WHAT YOU SHOULD DO: Scan the records below and copy every line that contains the string "base".

(Dataset entries)
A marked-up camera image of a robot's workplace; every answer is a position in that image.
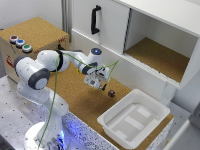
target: white wall
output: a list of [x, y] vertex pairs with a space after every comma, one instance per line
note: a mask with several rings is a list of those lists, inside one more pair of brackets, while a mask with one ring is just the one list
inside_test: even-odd
[[181, 90], [177, 90], [174, 103], [192, 112], [200, 101], [200, 71]]
[[36, 16], [62, 29], [61, 0], [0, 0], [0, 28]]

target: cork board
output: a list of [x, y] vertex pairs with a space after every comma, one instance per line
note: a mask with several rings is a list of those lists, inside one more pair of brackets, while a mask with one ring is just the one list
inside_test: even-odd
[[125, 53], [178, 82], [181, 82], [190, 60], [149, 38], [144, 38]]
[[0, 37], [7, 42], [10, 42], [10, 36], [12, 35], [17, 35], [19, 39], [24, 39], [26, 44], [32, 46], [33, 51], [68, 36], [66, 32], [40, 17], [35, 17], [0, 31]]
[[[104, 133], [102, 126], [97, 122], [97, 118], [131, 92], [131, 89], [113, 78], [108, 83], [105, 91], [92, 88], [84, 83], [85, 75], [78, 74], [76, 70], [76, 67], [70, 63], [67, 70], [58, 73], [57, 93], [69, 104], [69, 110], [72, 113], [122, 150], [123, 148], [120, 145]], [[50, 81], [47, 86], [54, 90], [55, 73], [51, 73]], [[108, 91], [111, 89], [116, 92], [114, 98], [108, 96]], [[172, 115], [166, 117], [143, 141], [137, 150], [144, 150], [147, 148], [172, 119]]]

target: white circular base
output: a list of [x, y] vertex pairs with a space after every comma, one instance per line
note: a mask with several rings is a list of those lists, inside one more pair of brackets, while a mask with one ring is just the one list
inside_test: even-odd
[[[25, 134], [25, 138], [24, 138], [24, 149], [25, 150], [49, 150], [49, 148], [46, 146], [44, 148], [41, 148], [42, 146], [40, 146], [40, 148], [38, 149], [38, 144], [35, 141], [35, 137], [37, 136], [38, 132], [40, 131], [40, 129], [42, 128], [42, 126], [44, 125], [44, 122], [40, 122], [35, 124], [34, 126], [32, 126]], [[65, 146], [66, 148], [69, 145], [69, 137], [65, 137]]]

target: cabinet door
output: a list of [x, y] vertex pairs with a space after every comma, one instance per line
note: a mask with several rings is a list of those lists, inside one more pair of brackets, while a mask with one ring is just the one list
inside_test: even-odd
[[[73, 29], [95, 42], [122, 54], [130, 9], [112, 0], [74, 0]], [[91, 34], [92, 10], [96, 5], [96, 28], [100, 32]]]

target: small dark object
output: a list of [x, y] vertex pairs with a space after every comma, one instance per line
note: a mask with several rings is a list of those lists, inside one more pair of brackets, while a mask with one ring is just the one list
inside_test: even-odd
[[114, 97], [114, 96], [115, 96], [115, 91], [110, 90], [110, 91], [108, 92], [108, 96]]

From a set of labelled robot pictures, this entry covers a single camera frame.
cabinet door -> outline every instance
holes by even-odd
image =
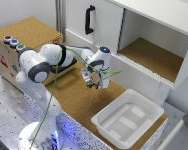
[[[90,28],[94,31],[85,33],[86,10],[90,5],[95,10],[90,12]],[[108,47],[116,54],[124,9],[106,0],[68,0],[66,28],[98,46]]]

shelf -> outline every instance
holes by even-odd
[[[184,60],[143,38],[138,38],[119,53],[172,82],[175,82]]]

cork board surface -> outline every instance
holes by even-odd
[[[34,17],[29,17],[9,26],[0,28],[0,41],[11,35],[26,47],[36,48],[62,34]]]
[[[136,41],[119,51],[119,53],[172,82],[175,82],[184,60],[182,57],[143,38],[138,38]]]
[[[117,150],[99,134],[96,126],[91,122],[91,118],[125,92],[125,89],[111,81],[107,89],[96,90],[94,87],[88,89],[81,75],[82,68],[84,66],[78,61],[74,69],[58,78],[54,96],[66,113],[114,150]],[[46,88],[51,92],[53,82],[49,83]],[[166,119],[167,115],[161,116],[130,150],[140,149]]]

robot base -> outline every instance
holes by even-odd
[[[31,143],[29,142],[28,137],[31,135],[31,133],[33,132],[33,130],[36,128],[37,125],[38,125],[38,122],[31,123],[20,132],[19,138],[18,138],[18,150],[30,150]],[[62,143],[59,143],[59,145],[63,145],[64,143],[63,138],[61,142]],[[43,148],[32,147],[31,150],[43,150]]]

white wall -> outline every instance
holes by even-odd
[[[30,16],[56,29],[55,0],[0,0],[0,28]]]
[[[179,87],[175,90],[171,90],[166,101],[183,112],[188,110],[188,77]]]

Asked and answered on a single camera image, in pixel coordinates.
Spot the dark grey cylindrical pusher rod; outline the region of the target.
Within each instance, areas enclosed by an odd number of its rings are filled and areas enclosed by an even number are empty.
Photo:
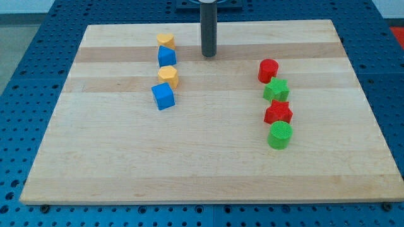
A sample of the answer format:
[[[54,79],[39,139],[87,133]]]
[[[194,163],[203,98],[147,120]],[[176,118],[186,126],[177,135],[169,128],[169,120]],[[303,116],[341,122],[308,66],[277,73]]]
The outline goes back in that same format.
[[[205,57],[214,57],[217,53],[217,2],[200,1],[201,52]]]

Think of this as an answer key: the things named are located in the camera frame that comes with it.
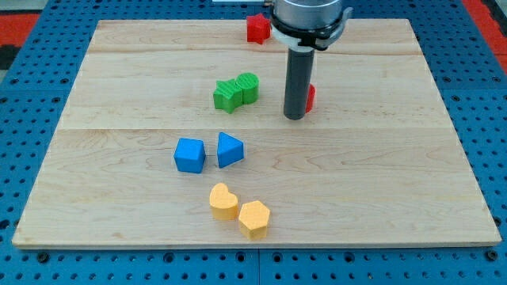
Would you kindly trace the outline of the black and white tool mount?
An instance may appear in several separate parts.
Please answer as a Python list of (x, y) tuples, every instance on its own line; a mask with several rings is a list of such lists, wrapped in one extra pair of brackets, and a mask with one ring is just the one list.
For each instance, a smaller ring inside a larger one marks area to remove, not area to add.
[(270, 21), (273, 36), (289, 49), (325, 51), (341, 37), (352, 15), (352, 7), (274, 6)]

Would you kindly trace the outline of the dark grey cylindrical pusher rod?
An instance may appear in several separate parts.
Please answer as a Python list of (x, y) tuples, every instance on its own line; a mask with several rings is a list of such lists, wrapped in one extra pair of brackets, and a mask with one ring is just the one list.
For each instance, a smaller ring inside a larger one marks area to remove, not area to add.
[(306, 114), (313, 61), (314, 51), (288, 50), (284, 115), (290, 120), (300, 120)]

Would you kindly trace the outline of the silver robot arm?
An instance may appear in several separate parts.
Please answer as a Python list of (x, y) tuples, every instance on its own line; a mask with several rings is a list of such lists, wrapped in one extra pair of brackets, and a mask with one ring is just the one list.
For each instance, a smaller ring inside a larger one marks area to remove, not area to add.
[(288, 47), (284, 115), (306, 114), (314, 53), (335, 43), (353, 15), (342, 0), (275, 0), (270, 11), (272, 35)]

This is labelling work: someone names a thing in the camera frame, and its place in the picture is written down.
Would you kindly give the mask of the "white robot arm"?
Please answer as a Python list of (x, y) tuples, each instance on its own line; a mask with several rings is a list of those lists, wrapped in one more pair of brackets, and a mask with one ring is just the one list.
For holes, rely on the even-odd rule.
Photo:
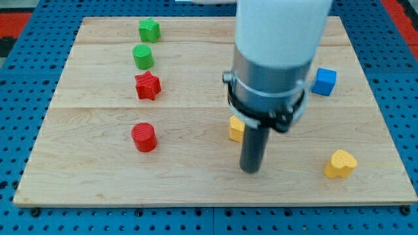
[(239, 0), (233, 65), (223, 73), (231, 110), (247, 127), (286, 132), (307, 103), (306, 76), (331, 0)]

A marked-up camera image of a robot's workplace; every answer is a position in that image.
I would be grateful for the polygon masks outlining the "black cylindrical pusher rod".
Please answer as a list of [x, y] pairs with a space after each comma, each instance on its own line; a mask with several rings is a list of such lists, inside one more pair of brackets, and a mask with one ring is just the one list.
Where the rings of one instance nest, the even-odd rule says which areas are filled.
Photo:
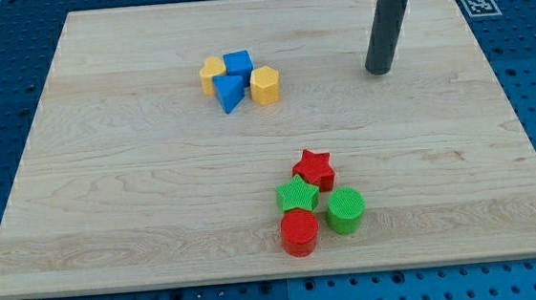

TASK RESULT:
target: white circular base
robot base -> outline every instance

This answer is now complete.